Обет молчания | страница 21
Отец Майкл присел на корточки подле нее.
— Успокойтесь, все хорошо. Его жизнь вне опасности. Он этого больше не сделает. Не казните себя.
В порыве благодарности она потянулась к Майклу, свободной рукой обняла его за шею и поцеловала в щеку. Она не заметила его инстинктивной ответной реакции, которую он не мог сдержать, мышцы его тела напряглись. Слишком много времени прошло с тех пор, когда женщина так открыто прикасалась к нему.
— Спасибо вам. Спасибо. Я никогда не забуду того, что вы сделали для нас. — Она слегка отстранилась. — Что с вами? Вы тоже, наверное, потрясены? С вами все в порядке?
Он долго стоял под горячим душем. Его грудь и плечи были в царапинах, оставленных мальчиком в пылу неистовой борьбы. Ранки жгло от хлорированной воды. Дома он обязательно смажет их перекисью. Он высушил волосы, надел брюки и рубашку, затем, поверх, черную сутану с рукавами-крыльями. Надевая сутану, он чувствовал, как дрожат его руки. В вестибюле отец Майкл заметил ту самую женщину, мать спасенного мальчика, она с детьми выходила из пункта оказания первой помощи. Она по-прежнему была в купальном костюме, на плечах накинуто полотенце. Ее взгляд скользнул по его одежде, не остановившись ни на секунду. Она не проявила к нему никакого интереса. Она не узнала его.

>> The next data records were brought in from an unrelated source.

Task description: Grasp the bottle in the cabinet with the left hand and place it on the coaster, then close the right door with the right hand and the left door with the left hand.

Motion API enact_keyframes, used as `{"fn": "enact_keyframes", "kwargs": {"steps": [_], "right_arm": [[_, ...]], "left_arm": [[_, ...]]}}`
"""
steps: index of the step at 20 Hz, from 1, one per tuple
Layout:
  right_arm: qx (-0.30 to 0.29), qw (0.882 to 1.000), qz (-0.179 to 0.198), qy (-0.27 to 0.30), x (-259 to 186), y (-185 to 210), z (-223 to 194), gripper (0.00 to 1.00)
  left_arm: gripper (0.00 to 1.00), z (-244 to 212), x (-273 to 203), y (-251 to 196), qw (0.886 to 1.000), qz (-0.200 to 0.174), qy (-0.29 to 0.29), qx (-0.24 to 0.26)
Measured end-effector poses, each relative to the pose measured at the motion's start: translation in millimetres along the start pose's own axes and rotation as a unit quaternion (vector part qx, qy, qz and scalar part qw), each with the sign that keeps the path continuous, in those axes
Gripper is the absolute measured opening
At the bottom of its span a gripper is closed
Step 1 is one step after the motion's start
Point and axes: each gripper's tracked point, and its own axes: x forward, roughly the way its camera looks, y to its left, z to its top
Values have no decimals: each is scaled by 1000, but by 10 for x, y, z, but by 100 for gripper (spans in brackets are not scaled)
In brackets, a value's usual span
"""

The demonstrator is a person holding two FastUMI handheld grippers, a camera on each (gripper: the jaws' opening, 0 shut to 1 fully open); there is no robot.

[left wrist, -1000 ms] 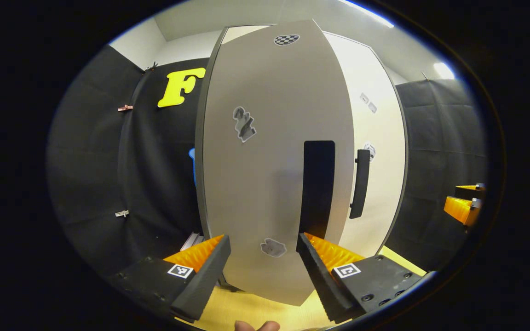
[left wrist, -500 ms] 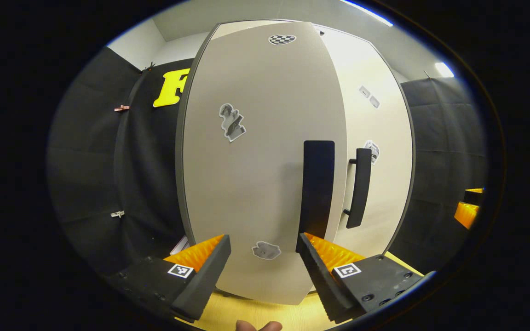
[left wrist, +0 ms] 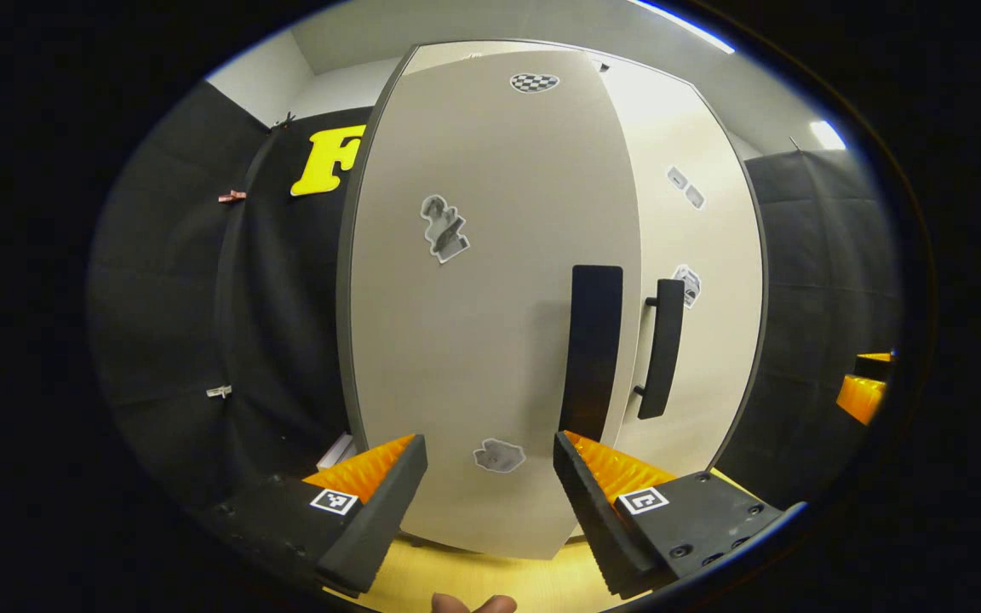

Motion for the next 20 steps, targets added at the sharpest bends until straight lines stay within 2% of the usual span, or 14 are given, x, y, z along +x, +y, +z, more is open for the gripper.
{"fn": "enact_keyframes", "kwargs": {"steps": [13,20], "right_arm": [[16,1000,15,-19,-301,356,251,98],[21,999,15,-26,-461,524,342,98]], "left_arm": [[95,169,-788,159,1000,-4,-21,14],[93,264,-1250,314,999,11,-35,21]]}}
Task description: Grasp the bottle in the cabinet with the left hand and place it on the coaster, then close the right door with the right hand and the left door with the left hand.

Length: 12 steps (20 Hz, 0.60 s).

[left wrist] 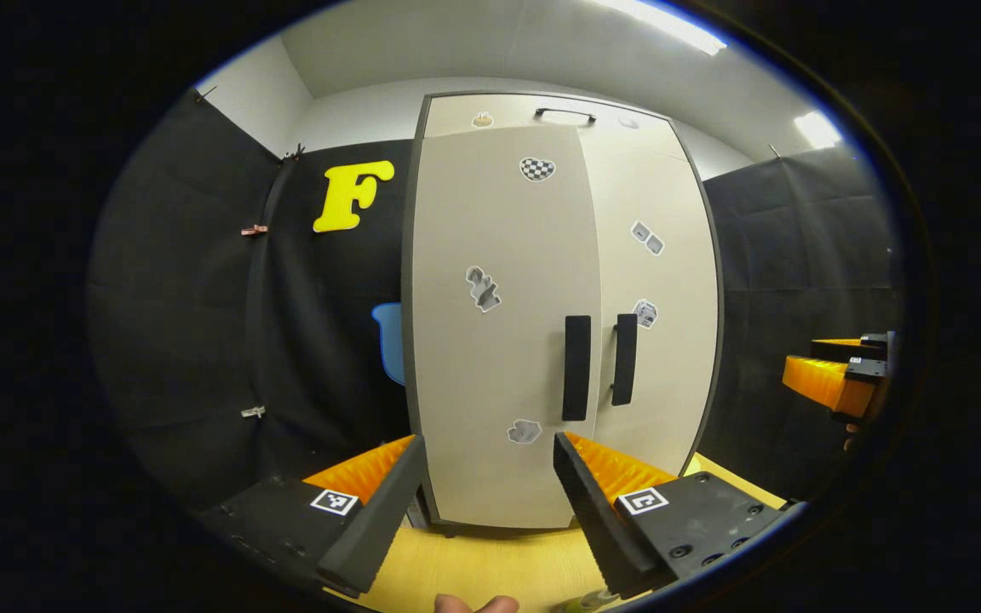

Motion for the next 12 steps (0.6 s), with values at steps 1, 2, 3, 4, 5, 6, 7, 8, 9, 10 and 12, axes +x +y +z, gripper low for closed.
{"fn": "enact_keyframes", "kwargs": {"steps": [1,2,3,4,5,6,7,8,9,10,12], "right_arm": [[2,1000,1,-1,-17,27,6,98],[3,1000,3,-3,-38,61,17,98],[4,1000,6,-4,-58,97,22,98],[4,1000,8,-4,-73,130,26,98],[4,1000,11,-4,-93,158,35,98],[4,1000,14,-4,-113,189,40,98],[5,1000,15,-5,-127,206,41,98],[5,1000,17,-4,-141,223,42,98],[5,1000,18,-4,-157,237,39,98],[4,1000,18,-4,-170,244,41,98],[4,1000,18,-5,-182,248,42,98]], "left_arm": [[95,0,-50,19,1000,2,0,2],[95,-9,-77,25,1000,1,1,-1],[95,-27,-110,17,1000,-1,2,-6],[95,-31,-145,8,1000,-3,3,-11],[95,-35,-178,14,1000,-3,4,-12],[95,-41,-195,35,1000,-1,5,-11],[95,-51,-221,50,1000,2,6,-10],[95,-44,-236,61,1000,4,5,-10],[95,-38,-253,69,1000,4,4,-10],[95,-31,-260,81,1000,6,4,-10],[95,-29,-291,97,1000,7,3,-9]]}}
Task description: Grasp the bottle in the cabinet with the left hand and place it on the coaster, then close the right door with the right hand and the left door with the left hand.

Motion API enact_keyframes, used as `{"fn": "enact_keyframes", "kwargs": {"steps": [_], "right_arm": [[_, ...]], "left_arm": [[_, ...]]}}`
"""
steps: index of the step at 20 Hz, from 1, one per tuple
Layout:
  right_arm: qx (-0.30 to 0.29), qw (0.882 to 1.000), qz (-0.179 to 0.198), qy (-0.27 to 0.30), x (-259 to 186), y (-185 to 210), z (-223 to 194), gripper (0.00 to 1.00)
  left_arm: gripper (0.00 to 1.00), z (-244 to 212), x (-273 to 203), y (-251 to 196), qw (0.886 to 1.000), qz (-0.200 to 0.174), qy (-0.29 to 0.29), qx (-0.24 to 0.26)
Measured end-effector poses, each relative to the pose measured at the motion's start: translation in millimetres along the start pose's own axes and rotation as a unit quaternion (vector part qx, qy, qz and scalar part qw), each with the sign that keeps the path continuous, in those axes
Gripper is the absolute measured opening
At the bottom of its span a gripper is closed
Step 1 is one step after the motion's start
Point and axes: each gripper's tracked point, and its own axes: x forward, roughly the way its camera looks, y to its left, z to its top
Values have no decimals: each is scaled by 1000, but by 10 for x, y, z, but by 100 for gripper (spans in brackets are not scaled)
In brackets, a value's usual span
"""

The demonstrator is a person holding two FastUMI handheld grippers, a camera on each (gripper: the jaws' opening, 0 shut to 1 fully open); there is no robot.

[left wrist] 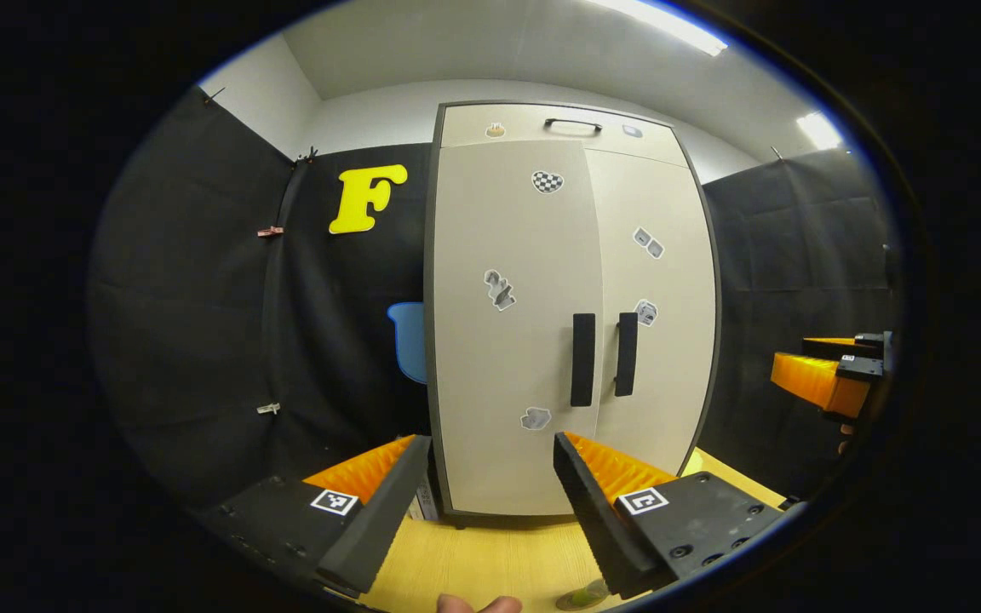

Отец Майкл сидел за большим письменным столом и смотрел в окно. Его взору открывался типичный вид центральной части Лондона с ее черепичными крышами, остроконечными шпилями и административными кварталами. После нескольких лет, проведенных в Африке, этот вид доставлял ему огромное удовольствие. Он оказался в Лондоне по воле случая. Во время визита в Дом Общества иезуитов — лондонскую штаб-квартиру ордена на Маунт-стрит, он встретил старинного приятеля, одного из полдюжины порвавших с орденом. Он на полгода уезжал в Кувейт и предложил Майклу тем временем пожить в его квартире. Две комнаты в мансарде с окнами, выходящими на террасу, были скромно меблированы, но Майклу они казались роскошными.
Он пытался сосредоточиться на странице, над которой работал, но работа не шла на ум. Перед глазами упрямо возникала одна и та же картина: маленький белокурый мальчик бежит к бассейну, в ушах звучит шум падения.
События сегодняшнего дня выбили его из колеи. Бедная женщина поцеловала его за то, что он спас ее сына. Ей следовало бы вместо этого ударить его.
Он видел, что мальчик остался один и что, кроме него, в помещении не было взрослых. Почему он не подумал о том, что ребенок был слишком мал, чтобы прыгать в восьмифутовую глубину? У любого другого хватило бы здравого смысла предугадать развитие событий. Только не у него. Он не обратил внимания. Присутствие мальчика не вызвало у него никаких чувств, кроме раздражения.